▶ **Exercise requirements**: Output every line below exactly, please, omitting pictures.

[Dataset extract — start]

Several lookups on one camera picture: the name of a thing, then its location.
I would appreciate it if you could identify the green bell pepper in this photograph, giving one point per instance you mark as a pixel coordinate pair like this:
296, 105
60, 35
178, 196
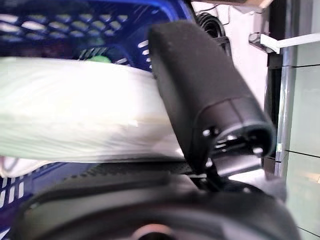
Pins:
100, 59

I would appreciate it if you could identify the green white napa cabbage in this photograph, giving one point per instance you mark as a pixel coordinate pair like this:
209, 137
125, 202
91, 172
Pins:
75, 112

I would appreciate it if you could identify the white stand base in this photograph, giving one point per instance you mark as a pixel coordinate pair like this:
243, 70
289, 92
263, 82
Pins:
287, 43

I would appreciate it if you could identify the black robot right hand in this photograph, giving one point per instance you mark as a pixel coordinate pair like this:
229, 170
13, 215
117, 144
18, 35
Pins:
200, 87

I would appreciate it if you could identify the blue plastic shopping basket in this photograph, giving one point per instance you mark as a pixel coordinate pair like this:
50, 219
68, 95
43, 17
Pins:
180, 10

[Dataset extract — finish]

▶ **Task output**:
Several lookups on one camera picture: the name of a thing, then its location.
I would appreciate it if you could identify the green bell pepper in this photograph, giving one point per instance you mark as a pixel coordinate pair like this:
296, 105
60, 35
178, 196
Pins:
100, 59

I would appreciate it if you could identify the green white napa cabbage in this photograph, giving one point per instance you mark as a pixel coordinate pair like this:
209, 137
125, 202
91, 172
Pins:
75, 112

I would appreciate it if you could identify the white stand base in this photograph, giving one point per instance you mark as a pixel coordinate pair like this:
243, 70
289, 92
263, 82
Pins:
287, 43

I would appreciate it if you could identify the black robot right hand in this photograph, giving one point per instance you mark as a pixel coordinate pair like this:
229, 170
13, 215
117, 144
18, 35
Pins:
200, 87

I would appreciate it if you could identify the blue plastic shopping basket in this photograph, giving one point per instance you mark as a pixel coordinate pair like this:
50, 219
68, 95
43, 17
Pins:
180, 10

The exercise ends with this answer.